At the same press conference, Canadian Prime Minister Brian Mulroney indicated a somewhat different position: that he would be inclined to recognize Ukraine if its population supported independence in the December 1 referendum. The Mulroney position, however, was almost immediately attacked as "politically unwise" in a statement made by a group of "international analysts" in Ottawa.

Why such hostility? Why such scorn? If, as in the minds of most, Israel must exist as an independent state to guarantee that the experience of the Nazi Holocaust is not repeated, why is it any less obvious that an independent Ukraine must similarly exist so that the famine of 1933 and the various other Moscow-inspired atrocities that have led to the murder of between 10 and 15 million Ukrainians likewise are not repeated?

We in North America are being massacred, again, in the arenas of public discourse and public relations, in part, because of our own stubbornness and stupidity. We have steadfastly refused to create and hire a group of talented and articulate people who could on an ongoing basis and in a professional manner explain who we are, what we have suffered and endured, and why we, too, have rights.
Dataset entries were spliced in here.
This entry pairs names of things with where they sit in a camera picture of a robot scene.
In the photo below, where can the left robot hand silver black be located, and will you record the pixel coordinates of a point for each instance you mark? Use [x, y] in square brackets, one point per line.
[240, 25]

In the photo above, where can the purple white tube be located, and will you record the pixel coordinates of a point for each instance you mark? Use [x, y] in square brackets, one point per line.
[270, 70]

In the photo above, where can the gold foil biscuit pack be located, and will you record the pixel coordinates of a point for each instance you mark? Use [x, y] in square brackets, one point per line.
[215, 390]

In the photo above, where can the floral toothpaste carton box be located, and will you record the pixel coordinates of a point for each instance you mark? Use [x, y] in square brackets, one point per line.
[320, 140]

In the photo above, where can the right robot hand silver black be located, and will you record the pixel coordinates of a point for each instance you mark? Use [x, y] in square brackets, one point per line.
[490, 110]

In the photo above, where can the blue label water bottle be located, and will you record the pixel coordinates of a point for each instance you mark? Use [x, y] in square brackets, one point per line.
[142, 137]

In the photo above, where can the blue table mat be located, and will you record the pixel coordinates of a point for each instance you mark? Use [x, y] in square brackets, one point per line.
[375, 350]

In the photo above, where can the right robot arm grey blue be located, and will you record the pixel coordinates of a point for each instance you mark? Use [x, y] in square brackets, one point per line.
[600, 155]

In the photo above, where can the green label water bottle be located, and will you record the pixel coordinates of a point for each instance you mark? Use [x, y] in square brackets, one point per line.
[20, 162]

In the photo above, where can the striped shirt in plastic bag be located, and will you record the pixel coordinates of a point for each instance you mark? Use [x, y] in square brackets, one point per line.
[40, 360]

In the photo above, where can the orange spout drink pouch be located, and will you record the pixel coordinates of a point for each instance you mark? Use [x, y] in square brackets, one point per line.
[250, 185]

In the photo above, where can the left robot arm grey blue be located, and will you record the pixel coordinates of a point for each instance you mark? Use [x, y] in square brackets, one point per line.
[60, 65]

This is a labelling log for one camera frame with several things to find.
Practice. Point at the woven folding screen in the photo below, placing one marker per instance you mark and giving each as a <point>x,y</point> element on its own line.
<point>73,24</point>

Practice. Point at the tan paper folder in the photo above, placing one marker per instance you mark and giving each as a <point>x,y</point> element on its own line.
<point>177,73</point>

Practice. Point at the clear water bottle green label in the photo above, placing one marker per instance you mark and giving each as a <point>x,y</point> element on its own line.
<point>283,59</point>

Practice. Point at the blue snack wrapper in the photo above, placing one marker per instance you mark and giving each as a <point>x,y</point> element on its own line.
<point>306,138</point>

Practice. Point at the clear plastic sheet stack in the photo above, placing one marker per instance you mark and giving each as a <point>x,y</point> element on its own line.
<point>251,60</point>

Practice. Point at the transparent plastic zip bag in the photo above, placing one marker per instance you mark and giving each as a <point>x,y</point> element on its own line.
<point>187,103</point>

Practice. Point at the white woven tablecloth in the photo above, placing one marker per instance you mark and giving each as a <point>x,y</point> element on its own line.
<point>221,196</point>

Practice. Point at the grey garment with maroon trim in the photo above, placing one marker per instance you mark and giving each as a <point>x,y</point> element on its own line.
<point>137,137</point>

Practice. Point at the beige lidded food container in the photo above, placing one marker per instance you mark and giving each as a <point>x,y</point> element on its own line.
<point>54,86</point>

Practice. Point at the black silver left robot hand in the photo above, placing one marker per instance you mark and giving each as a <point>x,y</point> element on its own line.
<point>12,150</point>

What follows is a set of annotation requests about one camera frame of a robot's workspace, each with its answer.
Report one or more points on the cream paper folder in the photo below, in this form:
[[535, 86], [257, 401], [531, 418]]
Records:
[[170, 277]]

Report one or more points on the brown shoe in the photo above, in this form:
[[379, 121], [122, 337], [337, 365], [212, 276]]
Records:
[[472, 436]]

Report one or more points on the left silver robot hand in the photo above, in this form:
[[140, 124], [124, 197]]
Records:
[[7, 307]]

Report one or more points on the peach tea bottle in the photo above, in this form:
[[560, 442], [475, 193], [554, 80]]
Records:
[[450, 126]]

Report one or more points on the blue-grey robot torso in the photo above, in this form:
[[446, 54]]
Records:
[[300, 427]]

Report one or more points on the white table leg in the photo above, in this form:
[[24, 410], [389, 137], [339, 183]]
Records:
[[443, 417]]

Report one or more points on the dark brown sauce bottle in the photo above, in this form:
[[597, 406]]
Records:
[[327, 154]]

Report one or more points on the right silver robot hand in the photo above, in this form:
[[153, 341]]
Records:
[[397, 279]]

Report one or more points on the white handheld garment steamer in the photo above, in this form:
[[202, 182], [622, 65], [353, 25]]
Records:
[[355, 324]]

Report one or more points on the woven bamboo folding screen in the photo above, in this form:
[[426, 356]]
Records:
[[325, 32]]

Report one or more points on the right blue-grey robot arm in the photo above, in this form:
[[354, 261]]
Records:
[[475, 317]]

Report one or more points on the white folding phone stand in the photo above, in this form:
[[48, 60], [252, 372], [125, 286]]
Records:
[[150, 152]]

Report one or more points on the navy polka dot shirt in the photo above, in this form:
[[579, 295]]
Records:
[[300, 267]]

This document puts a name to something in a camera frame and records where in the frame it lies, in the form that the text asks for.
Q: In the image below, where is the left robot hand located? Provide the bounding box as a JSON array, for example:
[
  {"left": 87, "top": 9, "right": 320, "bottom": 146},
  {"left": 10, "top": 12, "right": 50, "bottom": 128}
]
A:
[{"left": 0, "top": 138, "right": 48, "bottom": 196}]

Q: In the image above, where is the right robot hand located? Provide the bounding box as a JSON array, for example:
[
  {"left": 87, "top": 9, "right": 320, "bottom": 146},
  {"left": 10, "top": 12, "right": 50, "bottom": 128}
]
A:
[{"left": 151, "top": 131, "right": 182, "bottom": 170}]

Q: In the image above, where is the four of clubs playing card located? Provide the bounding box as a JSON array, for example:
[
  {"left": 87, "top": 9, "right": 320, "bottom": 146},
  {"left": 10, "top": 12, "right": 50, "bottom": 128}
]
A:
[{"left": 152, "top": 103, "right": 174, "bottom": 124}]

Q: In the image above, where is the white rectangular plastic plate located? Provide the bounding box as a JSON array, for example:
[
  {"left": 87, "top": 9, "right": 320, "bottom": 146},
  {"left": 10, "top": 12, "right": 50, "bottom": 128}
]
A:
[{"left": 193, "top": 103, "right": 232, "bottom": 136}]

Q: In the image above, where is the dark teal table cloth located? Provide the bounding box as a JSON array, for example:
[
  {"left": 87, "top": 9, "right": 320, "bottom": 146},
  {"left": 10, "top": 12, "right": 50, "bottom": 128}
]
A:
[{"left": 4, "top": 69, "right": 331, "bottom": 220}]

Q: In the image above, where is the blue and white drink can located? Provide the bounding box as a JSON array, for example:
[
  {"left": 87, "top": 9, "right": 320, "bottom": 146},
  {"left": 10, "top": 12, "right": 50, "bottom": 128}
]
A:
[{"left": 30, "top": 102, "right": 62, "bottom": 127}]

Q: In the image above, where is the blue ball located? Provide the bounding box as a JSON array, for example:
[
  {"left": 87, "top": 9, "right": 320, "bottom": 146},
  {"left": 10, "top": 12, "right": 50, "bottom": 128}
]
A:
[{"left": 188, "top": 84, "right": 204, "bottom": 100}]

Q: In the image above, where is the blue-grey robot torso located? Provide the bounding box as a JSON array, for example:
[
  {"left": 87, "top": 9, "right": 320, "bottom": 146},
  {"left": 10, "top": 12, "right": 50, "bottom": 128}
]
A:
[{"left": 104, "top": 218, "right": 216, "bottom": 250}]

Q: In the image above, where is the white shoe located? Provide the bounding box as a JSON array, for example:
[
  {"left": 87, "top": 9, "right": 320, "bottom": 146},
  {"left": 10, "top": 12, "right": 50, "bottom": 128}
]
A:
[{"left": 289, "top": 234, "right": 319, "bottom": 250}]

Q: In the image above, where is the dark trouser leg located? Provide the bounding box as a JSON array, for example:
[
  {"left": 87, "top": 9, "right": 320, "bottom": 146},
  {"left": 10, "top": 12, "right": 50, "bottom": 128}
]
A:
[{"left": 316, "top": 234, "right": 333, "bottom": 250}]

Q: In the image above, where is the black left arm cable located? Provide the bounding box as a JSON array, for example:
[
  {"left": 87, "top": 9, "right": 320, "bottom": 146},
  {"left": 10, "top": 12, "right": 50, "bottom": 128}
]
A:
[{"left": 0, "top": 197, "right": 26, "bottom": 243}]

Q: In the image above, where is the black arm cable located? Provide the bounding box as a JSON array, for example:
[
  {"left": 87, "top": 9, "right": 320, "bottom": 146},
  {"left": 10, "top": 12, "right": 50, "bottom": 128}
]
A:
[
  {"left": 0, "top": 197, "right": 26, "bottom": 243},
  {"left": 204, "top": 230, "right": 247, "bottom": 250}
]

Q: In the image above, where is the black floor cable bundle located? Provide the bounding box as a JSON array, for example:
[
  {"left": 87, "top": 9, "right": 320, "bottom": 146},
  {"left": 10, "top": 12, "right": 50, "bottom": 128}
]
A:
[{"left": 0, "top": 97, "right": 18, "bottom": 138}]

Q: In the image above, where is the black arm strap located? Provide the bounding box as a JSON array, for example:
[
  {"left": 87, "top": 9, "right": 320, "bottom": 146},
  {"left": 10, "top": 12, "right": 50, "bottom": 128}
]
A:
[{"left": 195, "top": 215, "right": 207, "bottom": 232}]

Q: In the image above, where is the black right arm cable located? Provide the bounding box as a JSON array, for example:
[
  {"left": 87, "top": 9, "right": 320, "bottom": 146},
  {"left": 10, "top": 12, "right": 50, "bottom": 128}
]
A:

It has not even occurred to our community's few significant leaders that they ought to emulate leaders in, for example, the Jewish or Black communities and have a speech writer-researcher on staff to consistently voice that leader's views in the form of public statements, op-ed articles and letters to the editor, etc.

To be voiceless is to be powerless. Our community leaders, our professors, our few intellectuals and whoever else can write must now step forward to fill the void in the arena of public discussion. We simply cannot allow others to frame the issues when it comes to the question of the need for Ukrainian independence. We cannot afford to lose by default.


Bohdan Vitvitsky practices law in New York.